Percebeu-se na categoria reservada à “necessidade de instituição
organizada” um mesmo número de ocorrências (4) para: eventos organizados,
filiação de atletas e clubes e, também, para fomento da luta e da filosofia,
ficando o apoio das instituições governamentais em segundo plano, com
apenas uma ocorrência.
A necessidade do fomento da “arte suave”, do esporte, além das regras
e disciplina colocadas e incentivadas pelo jiu-jitsu e pela própria FBJJ, confirma
o apego aos conceitos filosóficos por parte dessa instituição. Sua proposta
também é demonstrada na fala de Pp1 sobre o lema da federação “jiu-jitsu
contra as drogas” que nos remete a um dos comportamentos indicados pelo
budismo, base filosófica do jiu-jitsu, que proíbe o uso de drogas e
alucinógenos. A seguinte fala de Pp1 nos permite evidenciar o caráter de
interventora social por parte da federação, que por duas vezes foi citada na
categoria que se refere à responsabilidade da federação, isto desde sua
fundação “Em 1997, sensei Edson fundou a Federação Baiana de Jiu-jitsu com
o lema “Jiu-Jitsu contra as drogas”, pra mostrar que o trabalho tem cunho
social [...]”, confirmando a responsabilidade social e preocupação com os
jovens praticantes para além do aprendizado das técnicas.
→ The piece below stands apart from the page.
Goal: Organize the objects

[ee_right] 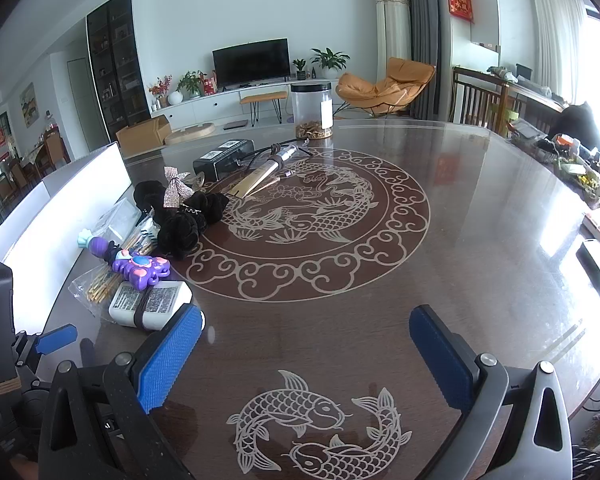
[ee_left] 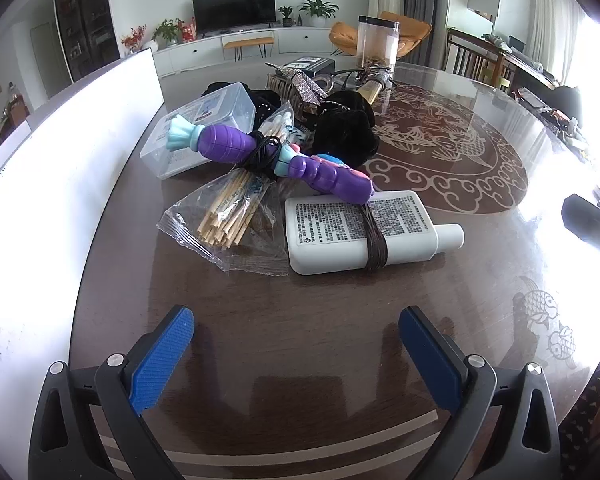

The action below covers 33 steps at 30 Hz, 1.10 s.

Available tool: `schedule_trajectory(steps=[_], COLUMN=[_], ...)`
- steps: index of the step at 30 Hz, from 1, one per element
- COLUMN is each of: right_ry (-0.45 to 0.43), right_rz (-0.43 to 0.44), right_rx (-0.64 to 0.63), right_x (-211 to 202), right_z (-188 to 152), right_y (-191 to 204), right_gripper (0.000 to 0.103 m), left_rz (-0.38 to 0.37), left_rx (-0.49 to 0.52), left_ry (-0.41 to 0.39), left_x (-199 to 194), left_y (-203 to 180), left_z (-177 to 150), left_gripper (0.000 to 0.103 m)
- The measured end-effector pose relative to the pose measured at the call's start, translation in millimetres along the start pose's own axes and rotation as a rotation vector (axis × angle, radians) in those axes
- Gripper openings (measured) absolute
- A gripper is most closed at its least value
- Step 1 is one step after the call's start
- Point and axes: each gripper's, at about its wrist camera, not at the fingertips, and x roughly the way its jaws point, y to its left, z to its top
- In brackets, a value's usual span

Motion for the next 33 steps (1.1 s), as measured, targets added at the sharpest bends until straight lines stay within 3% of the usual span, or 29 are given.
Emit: schedule_trajectory(steps=[33], right_ry=[0.077], right_rz=[0.023], right_rx=[0.014], right_x=[14], right_z=[-4], right_y=[-1], right_gripper=[0.103], left_rz=[-0.006], left_rx=[-0.006], left_ry=[0.021], left_x=[3], left_y=[2], left_z=[0], left_gripper=[0.103])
Pp1, quando perguntado sobre a responsabilidade da federação
enquanto a fiscalização das academias e professores filiados informou que:
Estamos sempre preocupados, filiando os praticantes e professores e cada vez mais fomentando de maneira correta, realizando reuniões para discussões didáticas com os professores e, na perspectiva do esporte, realizando preparação para arbitragem nos eventos.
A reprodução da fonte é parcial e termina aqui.